Among the entries, how many lines carry the string "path"? Give the number and nothing else.

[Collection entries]
*****
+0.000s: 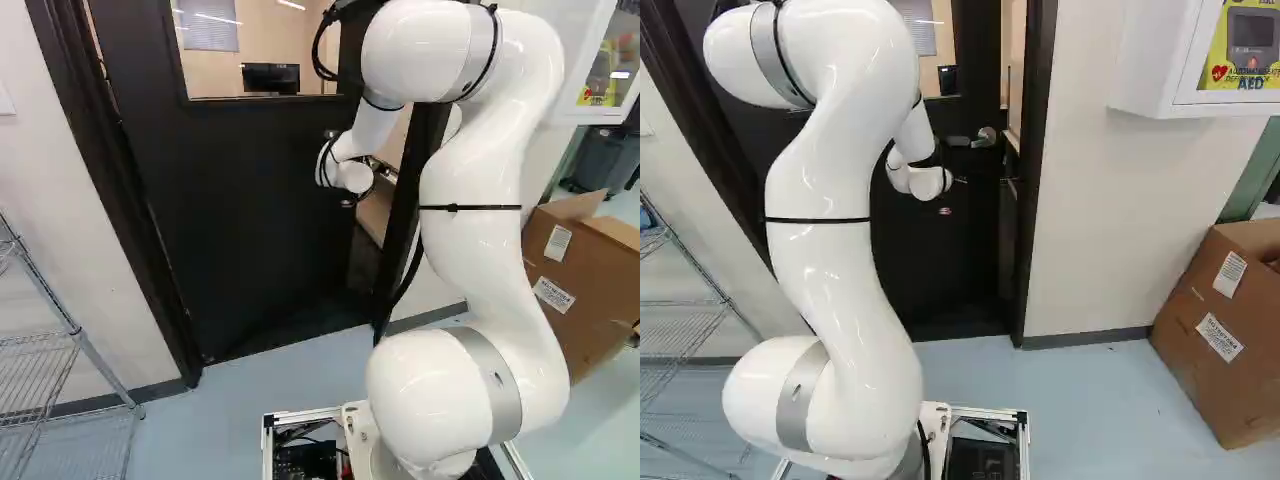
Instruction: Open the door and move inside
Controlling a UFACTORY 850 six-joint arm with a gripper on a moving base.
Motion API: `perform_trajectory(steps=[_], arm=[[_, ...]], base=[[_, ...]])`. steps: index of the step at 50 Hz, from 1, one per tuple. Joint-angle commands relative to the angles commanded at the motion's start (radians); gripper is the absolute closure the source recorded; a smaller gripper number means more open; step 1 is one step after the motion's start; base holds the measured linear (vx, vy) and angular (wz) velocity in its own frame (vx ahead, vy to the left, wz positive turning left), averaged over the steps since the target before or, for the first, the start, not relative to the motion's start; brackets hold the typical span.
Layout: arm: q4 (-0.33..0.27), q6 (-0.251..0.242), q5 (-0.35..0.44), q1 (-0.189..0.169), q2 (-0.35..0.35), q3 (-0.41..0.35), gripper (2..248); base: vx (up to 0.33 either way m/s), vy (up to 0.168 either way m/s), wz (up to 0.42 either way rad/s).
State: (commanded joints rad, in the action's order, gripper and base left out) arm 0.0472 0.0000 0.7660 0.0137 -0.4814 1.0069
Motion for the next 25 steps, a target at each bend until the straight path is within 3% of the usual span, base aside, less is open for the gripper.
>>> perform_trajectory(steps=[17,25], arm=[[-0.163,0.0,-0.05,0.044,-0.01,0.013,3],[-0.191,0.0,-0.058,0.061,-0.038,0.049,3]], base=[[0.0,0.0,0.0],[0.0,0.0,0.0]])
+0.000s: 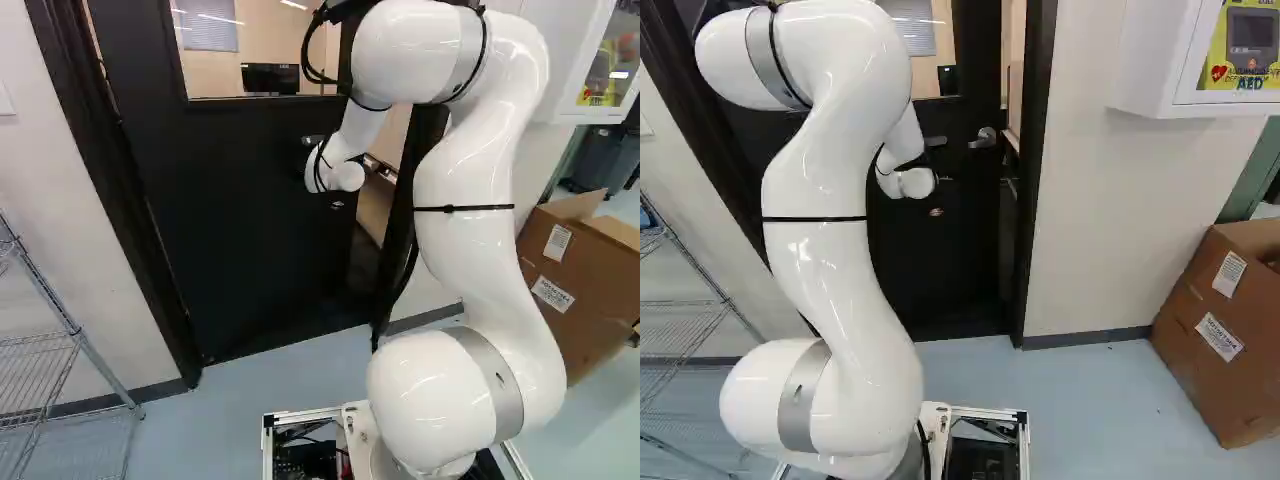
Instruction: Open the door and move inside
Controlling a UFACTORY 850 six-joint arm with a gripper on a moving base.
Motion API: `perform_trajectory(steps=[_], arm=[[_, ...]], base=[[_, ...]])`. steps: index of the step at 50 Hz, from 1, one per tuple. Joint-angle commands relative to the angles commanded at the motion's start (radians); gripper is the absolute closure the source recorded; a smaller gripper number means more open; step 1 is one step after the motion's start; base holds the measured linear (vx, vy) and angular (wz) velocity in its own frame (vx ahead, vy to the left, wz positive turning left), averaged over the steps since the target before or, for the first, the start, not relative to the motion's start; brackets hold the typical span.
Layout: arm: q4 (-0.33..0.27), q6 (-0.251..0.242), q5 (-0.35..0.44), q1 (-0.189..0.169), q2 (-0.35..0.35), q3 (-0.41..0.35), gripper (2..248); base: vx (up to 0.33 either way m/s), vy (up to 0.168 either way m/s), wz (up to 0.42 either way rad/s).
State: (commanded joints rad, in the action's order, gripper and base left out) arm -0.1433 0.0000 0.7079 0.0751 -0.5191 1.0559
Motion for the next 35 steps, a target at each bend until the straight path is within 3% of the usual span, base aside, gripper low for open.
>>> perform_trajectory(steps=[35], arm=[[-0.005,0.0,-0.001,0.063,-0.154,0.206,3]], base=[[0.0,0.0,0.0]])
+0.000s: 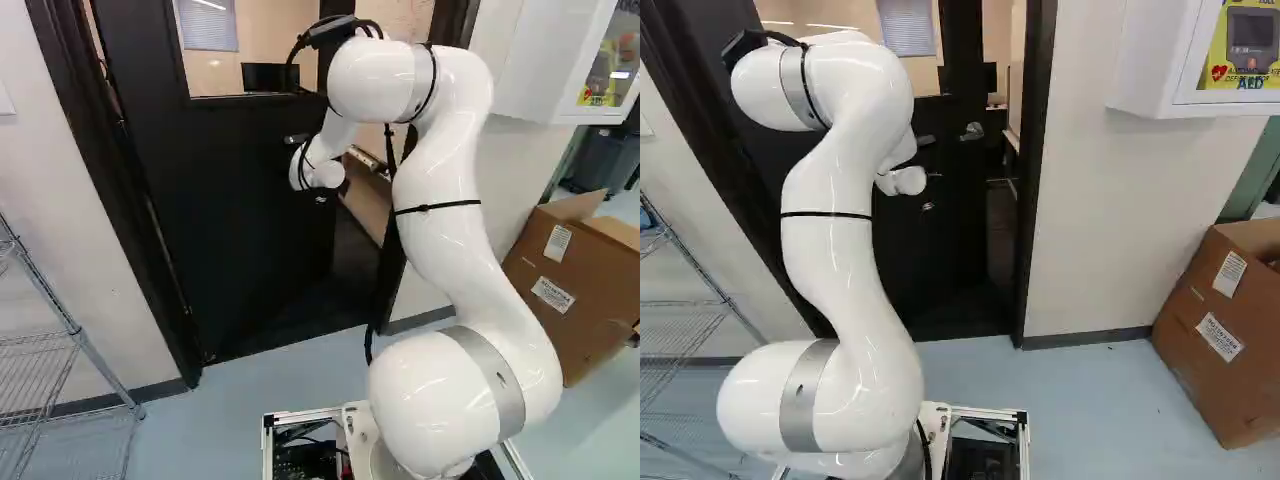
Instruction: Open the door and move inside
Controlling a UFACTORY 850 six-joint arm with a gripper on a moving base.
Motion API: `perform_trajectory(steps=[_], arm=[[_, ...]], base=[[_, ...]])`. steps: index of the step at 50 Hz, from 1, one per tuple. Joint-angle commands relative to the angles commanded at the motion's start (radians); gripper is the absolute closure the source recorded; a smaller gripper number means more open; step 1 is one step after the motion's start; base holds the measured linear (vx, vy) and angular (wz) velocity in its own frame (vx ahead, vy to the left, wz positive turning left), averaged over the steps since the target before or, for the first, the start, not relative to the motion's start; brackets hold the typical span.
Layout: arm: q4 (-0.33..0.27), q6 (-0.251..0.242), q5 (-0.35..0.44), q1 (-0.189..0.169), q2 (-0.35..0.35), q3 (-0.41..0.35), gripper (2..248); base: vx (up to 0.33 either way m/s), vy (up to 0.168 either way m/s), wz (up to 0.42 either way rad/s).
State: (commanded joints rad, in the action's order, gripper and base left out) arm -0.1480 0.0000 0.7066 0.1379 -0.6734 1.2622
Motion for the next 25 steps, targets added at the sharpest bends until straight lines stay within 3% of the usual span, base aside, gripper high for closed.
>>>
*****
Reply to the task:
2